Print the material below exactly as it stands, please, from its first line to the line holding "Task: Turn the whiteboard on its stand", with no pictures.

Dataset excerpt START

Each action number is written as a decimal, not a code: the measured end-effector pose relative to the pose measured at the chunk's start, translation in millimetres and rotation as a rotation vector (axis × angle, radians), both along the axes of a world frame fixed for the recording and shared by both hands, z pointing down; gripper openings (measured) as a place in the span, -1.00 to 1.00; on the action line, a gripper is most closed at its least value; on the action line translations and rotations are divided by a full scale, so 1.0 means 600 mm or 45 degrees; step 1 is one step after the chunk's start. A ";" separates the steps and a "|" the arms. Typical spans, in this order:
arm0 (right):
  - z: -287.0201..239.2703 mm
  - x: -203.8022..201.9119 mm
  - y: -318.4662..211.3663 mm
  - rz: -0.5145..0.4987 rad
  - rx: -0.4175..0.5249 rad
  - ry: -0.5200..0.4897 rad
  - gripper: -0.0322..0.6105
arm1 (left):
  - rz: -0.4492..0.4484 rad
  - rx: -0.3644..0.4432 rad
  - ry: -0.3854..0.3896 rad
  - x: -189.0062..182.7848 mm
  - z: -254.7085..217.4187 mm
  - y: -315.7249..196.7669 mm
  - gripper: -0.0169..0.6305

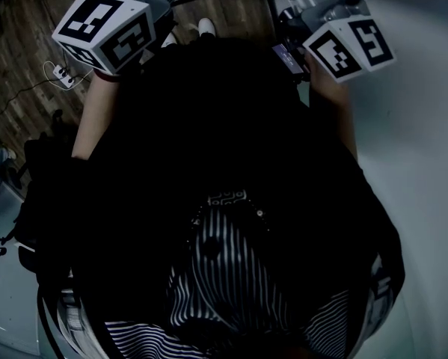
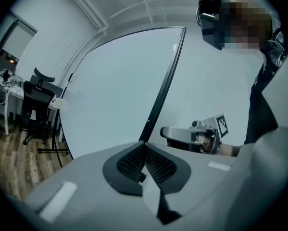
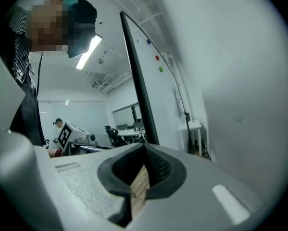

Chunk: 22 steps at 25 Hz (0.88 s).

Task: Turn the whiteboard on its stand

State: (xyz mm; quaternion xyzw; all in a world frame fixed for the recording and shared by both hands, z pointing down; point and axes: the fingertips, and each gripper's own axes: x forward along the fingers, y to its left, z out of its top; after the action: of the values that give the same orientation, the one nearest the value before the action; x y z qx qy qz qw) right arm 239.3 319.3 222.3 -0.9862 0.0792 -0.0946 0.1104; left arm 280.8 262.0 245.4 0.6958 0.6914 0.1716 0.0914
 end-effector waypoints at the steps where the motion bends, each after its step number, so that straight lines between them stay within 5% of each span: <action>1: 0.001 0.004 0.007 0.009 0.010 0.002 -0.89 | 0.000 0.004 0.002 0.002 0.001 0.001 -0.94; 10: 0.007 0.019 0.024 0.002 0.027 -0.008 -0.41 | -0.028 0.020 0.010 0.011 0.003 -0.003 -0.95; 22: 0.021 0.068 0.000 -0.058 0.014 -0.048 -0.14 | -0.046 0.056 -0.045 0.029 0.023 -0.040 -0.95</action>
State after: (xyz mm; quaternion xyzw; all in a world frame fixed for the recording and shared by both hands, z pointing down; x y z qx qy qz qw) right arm 280.4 319.4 234.8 -0.9815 0.1000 -0.1154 0.1152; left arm 298.3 238.0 259.1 0.7069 0.6730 0.1973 0.0915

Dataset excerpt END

- [Exercise response]
Each action number is written as a decimal, not a code: the measured end-effector pose relative to the pose measured at the chunk's start, translation in millimetres and rotation as a rotation vector (axis × angle, radians), both along the axes of a world frame fixed for the recording and shared by both hands, z pointing down; gripper openings (measured) as a place in the span, -1.00 to 1.00; on the action line, a gripper is most closed at its least value; on the action line translations and rotations are divided by a full scale, so 1.0 means 600 mm or 45 degrees; step 1 is one step after the chunk's start. A ";" separates the steps and a "|" the arms. Typical spans, in this order:
arm0 (right):
  - z: -287.0201..239.2703 mm
  - x: -203.8022..201.9119 mm
  - y: -318.4662..211.3663 mm
  - rz: -0.5145..0.4987 rad
  - rx: -0.4175..0.5249 rad
  - ry: -0.5200..0.4897 rad
  - gripper: -0.0322..0.6105
arm1 (left):
  - rz: -0.4492..0.4484 rad
  - rx: -0.3644..0.4432 rad
  - ry: -0.3854..0.3896 rad
  - x: -189.0062..182.7848 mm
  - z: -254.7085..217.4187 mm
  - y: -315.7249..196.7669 mm
  - gripper: -0.0169..0.6305


Chunk: 22 steps at 25 Hz (0.88 s).

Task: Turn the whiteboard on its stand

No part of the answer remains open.